I saw this at a friend's house and immediately asked her to e-mail me a copy of it so that I could hang it up in a place where I could and would read it everyday. I'm thinking actually about framing it and putting it on my nightstand since I really need to read it before I even crawl out of bed in the morning...

"Today is not about laundry or updating our blog. It's not about repeating myself, preventing meltdowns or keeping the pantry stocked. It's not about me "needing" an hours break for me-time. And I refuse to let the demands of the day deceive me into thinking anything so trivial. Today is a vehicle for me to serve God's purposes in a way unique from every other person on earth.

The man I love most cannot experience everything God desires for him unless I actively labor towards that end. To love is to die, and it is a priviledge to die for him today.

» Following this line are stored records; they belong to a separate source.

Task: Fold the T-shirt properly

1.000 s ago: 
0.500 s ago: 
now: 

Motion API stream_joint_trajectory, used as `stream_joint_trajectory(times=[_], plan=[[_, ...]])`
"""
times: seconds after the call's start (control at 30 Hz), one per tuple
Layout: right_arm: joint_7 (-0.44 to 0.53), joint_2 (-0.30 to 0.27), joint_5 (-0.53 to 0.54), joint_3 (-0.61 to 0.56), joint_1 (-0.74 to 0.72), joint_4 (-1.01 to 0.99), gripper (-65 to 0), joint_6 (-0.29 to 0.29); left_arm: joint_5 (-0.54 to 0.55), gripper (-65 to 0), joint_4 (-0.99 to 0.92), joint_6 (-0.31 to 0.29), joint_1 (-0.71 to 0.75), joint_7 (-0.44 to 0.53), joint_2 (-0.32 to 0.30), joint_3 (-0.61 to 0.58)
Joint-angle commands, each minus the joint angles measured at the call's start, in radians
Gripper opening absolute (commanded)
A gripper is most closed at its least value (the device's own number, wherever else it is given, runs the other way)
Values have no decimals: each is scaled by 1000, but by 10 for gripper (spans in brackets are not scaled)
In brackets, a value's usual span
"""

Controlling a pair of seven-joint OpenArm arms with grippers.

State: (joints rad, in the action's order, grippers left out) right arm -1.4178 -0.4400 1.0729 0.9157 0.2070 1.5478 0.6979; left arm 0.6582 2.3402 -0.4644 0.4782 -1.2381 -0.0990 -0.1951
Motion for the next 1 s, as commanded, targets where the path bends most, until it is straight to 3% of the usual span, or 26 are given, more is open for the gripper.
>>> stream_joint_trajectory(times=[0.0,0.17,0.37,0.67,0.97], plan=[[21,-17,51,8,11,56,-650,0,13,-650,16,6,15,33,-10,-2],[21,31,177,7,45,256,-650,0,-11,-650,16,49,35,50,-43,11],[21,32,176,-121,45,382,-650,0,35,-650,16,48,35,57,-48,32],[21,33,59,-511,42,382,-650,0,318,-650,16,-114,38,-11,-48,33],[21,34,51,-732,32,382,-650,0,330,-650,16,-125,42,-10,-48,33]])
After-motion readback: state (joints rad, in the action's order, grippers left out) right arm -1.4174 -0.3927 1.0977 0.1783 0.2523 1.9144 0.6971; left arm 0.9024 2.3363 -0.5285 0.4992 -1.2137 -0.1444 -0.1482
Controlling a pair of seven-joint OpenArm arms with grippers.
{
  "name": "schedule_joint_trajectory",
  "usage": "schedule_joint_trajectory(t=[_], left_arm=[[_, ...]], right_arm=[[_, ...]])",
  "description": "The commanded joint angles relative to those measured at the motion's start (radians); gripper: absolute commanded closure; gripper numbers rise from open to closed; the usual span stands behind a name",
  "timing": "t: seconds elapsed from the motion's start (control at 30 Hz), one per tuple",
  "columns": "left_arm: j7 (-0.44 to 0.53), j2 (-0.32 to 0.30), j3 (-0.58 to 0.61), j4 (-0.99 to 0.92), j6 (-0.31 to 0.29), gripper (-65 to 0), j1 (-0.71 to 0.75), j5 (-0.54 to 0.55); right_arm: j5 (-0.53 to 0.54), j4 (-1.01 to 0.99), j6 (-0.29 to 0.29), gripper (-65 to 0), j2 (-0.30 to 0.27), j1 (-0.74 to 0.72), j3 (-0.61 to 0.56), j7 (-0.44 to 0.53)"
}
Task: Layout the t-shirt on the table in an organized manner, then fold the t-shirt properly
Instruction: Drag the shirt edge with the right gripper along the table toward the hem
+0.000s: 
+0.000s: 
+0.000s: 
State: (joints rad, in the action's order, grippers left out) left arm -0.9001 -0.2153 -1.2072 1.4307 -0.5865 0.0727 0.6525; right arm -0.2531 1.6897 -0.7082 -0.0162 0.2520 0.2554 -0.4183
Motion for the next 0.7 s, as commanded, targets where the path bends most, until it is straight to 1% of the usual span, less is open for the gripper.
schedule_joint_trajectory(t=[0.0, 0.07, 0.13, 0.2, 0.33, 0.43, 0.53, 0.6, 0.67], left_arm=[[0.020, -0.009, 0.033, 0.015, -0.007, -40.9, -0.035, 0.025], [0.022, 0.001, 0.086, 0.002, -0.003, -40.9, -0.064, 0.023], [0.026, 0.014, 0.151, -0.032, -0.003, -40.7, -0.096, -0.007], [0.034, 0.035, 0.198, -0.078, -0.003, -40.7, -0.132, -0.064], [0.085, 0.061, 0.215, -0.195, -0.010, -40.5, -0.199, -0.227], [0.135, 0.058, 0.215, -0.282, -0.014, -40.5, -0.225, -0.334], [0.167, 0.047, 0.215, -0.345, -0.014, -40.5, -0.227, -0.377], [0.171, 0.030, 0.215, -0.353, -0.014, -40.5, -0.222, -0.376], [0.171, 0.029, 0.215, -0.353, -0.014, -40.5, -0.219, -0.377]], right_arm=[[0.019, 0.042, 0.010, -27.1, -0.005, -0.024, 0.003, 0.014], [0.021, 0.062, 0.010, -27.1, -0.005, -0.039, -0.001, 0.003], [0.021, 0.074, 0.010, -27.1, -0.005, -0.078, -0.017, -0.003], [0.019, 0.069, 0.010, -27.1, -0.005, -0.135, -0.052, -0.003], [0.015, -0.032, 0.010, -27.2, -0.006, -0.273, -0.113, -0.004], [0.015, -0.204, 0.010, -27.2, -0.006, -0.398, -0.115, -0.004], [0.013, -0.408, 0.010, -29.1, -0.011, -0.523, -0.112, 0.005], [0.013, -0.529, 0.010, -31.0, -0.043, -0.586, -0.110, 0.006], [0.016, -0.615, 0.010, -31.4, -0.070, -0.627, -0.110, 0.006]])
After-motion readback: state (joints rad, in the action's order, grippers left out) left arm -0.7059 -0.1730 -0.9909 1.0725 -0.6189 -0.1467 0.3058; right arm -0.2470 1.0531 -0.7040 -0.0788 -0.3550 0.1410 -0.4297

I have a tiny heart taking shape before me, in the shadow of my words, my tone and my actions. When he looks at how I spend my minutes, what will he believe about my priorities? When he hears the words coming from my mouth, what will it cause him to believe about the God who lives within me? His crying isn't an inconvenience -- it is a window to strengthen him with gentleness in the midst of his weakness. His fighting and defiance are not an irritation -- it is one more chance for me to prepare him for a lifetime of resolving conflict Biblically, for obeying others, and for willingly forfeiting one's own desire for the sake of another. These days that seem so long will soon be years that passed so quickly, and I will not choose to live now in a way that seals future regret. To love is to die, and he is worth me dying today.

Today calls for more energy, more patience, more love, more grace, more gentleness, more resourcefullness, more perspective and more wisdom that I have. So let me remember this morning that my only hope of redeeming this day is to come to Jesus and fully surrender -- that His life might accomplish through me greater things than I can even imagine. To love is to die, and He knows everything there is to know about that."

Be Blessed and Encouraged!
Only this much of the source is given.